Taking Down Servers with a Bad Selector
How a simple bug in command tab completion could crash almost any Minecraft server.
Taking Down Servers with a Bad Selector
About 2 years ago, a significant server crash exploit became public. It targeted a core Minecraft system: command parsing and tab completion. The bug was found by my good friend Thorioum, and for a while, it was a major threat to any server that hadn't patched against it.
The exploit works by sending a malicious packet to request command completions. This system is meant to help players by suggesting possible commands or arguments when they press tab. But with a carefully crafted input, you could turn this helpful feature into a weapon.
How Command Completion Works
When you type "/tell" or any vanilla command that tab completes players and press tab, your client sends a RequestCommandCompletionsC2SPacket to the server. This packet contains your current cursor position and the text of the command you've typed so far.
The server's job is to parse that text, figure out where you are in the command syntax, and send back a list of valid suggestions. To do this, the server must partially execute the command parser on the text you sent.
This is where the trouble starts. The parser has to evaluate everything in the command string you provide, including complex selectors like @a[nbt={}].
The Crack in the Parser
The core of the exploit is a malformed NBT tag inside a player selector.

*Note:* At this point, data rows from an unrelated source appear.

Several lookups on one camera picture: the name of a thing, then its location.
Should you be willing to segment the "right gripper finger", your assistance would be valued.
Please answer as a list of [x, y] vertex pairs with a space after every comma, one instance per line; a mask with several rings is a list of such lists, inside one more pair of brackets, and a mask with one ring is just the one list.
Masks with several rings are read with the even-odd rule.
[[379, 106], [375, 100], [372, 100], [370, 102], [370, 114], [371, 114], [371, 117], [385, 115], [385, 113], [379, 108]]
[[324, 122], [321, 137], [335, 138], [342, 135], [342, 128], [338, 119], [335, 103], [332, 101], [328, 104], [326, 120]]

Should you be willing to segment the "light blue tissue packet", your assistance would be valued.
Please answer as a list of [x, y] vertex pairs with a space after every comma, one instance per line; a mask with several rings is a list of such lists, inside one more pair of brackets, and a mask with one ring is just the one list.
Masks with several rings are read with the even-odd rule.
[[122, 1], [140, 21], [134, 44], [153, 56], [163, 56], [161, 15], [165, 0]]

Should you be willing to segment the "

Look at this command: /tell @a[nbt={C:[[[[[[[[[...]]]]]]]]]]]
An NBT tag like C:[[[[[]]]]] is invalid. The key C expects a value, but it's just given more opening brackets. This isn't valid JSON or NBT format.
Normally, if you tried to run this command, the server would reject it immediately with a syntax error. But the tab completion system works differently. It tries to parse the command to understand its structure and provide suggestions, even if the command is invalid.

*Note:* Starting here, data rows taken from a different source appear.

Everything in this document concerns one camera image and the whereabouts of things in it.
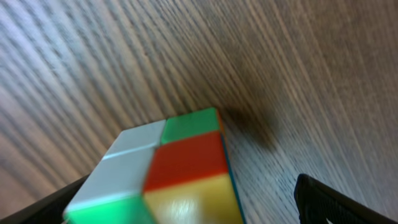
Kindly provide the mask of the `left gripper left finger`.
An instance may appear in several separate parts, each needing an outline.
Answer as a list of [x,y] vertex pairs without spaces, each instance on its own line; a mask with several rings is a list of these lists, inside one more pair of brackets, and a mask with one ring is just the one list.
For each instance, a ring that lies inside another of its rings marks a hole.
[[36,203],[1,219],[1,224],[62,223],[63,211],[84,184],[88,175]]

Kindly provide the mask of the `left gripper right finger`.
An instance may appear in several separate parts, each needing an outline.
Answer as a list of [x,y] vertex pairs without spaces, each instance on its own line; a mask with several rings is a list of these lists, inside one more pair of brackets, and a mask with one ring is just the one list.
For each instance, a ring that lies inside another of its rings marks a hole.
[[307,174],[298,175],[294,199],[301,224],[397,224]]

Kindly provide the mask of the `multicolour puzzle cube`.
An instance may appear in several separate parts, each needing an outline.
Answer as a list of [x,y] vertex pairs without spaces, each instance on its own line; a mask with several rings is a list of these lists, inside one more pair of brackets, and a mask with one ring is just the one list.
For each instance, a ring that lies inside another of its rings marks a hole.
[[68,223],[244,223],[218,110],[122,131],[63,217]]

When the server's parser hits this malformed NBT, it doesn't fail fast. Instead, it gets stuck in a deep recursion - trying to parse an infinitely nested structure created by all those brackets. This causes a StackOverflowError, crashing the entire server thread.
The Exploit Code
The clever part of the exploit is sending this malicious string specifically through the tab completion system, not the regular command system. Here's a simplified look at how it works:
The attacker builds a string that starts like a real command but ends with the malformed selector: /tell @a[nbt={C:
Then, they append hundreds or thousands of opening brackets: [. The packet sent to the server requests completions for this obviously broken command.
Because the server must try to parse it to provide suggestions, it immediately hits the recursion and crashes. The attacker never needs to execute the command - just asking for help with it is enough.
Here's some example code:
private void selectorCrash(String command, boolean namespace, int length) {
String begin = "/" + (namespace ? "minecraft:" : "") + command + " @a[nbt={C:";
int repeatCount = length - begin.length();
if(repeatCount < 1) return;
String cmd = begin + "[".repeat(repeatCount);
mc.getNetworkHandler().sendPacket(new RequestCommandCompletionsC2SPacket(Random.create().nextBetween(1000,Integer.MAX_VALUE), cmd));
}This builds the malicious string, ensuring it's exactly the right length to maximize damage, and sends it as a tab completion request.
Why this was so dangerous
- No Permissions Required - Players didn't need any special permissions. Any player could potentially crash your server.
- Instant Effect - The crash happened as soon as the packet was processed, with no delay.
- Wide Impact - This affected almost all Minecraft server software (Vanilla, Paper, Spigot, etc.) because it targeted core Minecraft parsing code.
The Aftermath and Fix
Server maintainers quickly released patches once this exploit became public. The fix was to add proper validation in the tab completion parser, checking for excessively nested structures and failing early before a stack overflow could occur.
PaperMC, for example, added recursion depth limits to their NBT parser specifically for tab completion requests. Other server software implemented similar protections.